Computation and Human Experience (RRE)

Carrol Cox cbcox at ilstu.edu
Fri Jun 16 12:31:34 PDT 2000


Gordon Fitch wrote:


> [CLIP]
>
> I remember that my name is Gordon and not Jim or Xenophon
> as a result of being able to recover some of the bits of the
> information that was sent to me, either by other persons
> (speech) or by my former self (encoded in the material of my
> body).

Gordon, you don't need to claim all of this (particularly the part about "retrieval" and "encoding") in order to maintain your position that memory is both spatial and temporal. Memory is *not* stored (and I don't think it is usefully spoken of as encoded or stored) but continuously *recreated* in the endless firing of neural circuits. Those circuits are both spatial and temporal (the neurons are spatially related, and there is a definite interval from the firing of one to the firing of the next one).

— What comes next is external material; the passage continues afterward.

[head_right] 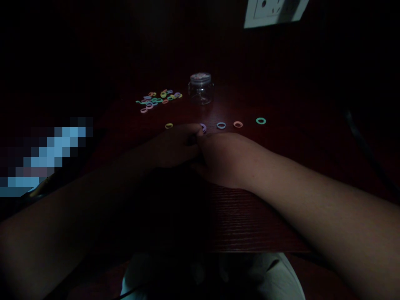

But it is correct to deny that the brain and computer are in any way models for each other. It makes sense to speak of a computer as storing information, while the brain contiuously recreates or invents memories rather than "storing" them. You can get a rough idea of this from Israel Rosenfield, *The Invention of Memory: A New View of the Brain* (New York: Basic Books, 1988). It is rather old now as neurological studies go, but from what I understand from others the conception of neural networks and of neuronal group selection still are part of ongoing research. The work contains a condensed history of attempts to understand memory and perception -- and a thoroughgoing critique of efforts to make computers models of the mind. The information in computers (their programs) can of course be transferred to other computers, but the exact knowledge of any person has no existence independently of his/her existence as a body/social history. The notion of the mind as the brain's software, the brain as the mind's hardware, is pretty silly.

I won't comment on Ted's arguments -- I simply cannot make sense of them. In so far as I can tell they are made up of equal parts of verbal trickery, ordinary vulgar idealism, and commonplaces from current neurological research. The latter gives them their linkage to actuality, the former two give them their profundity.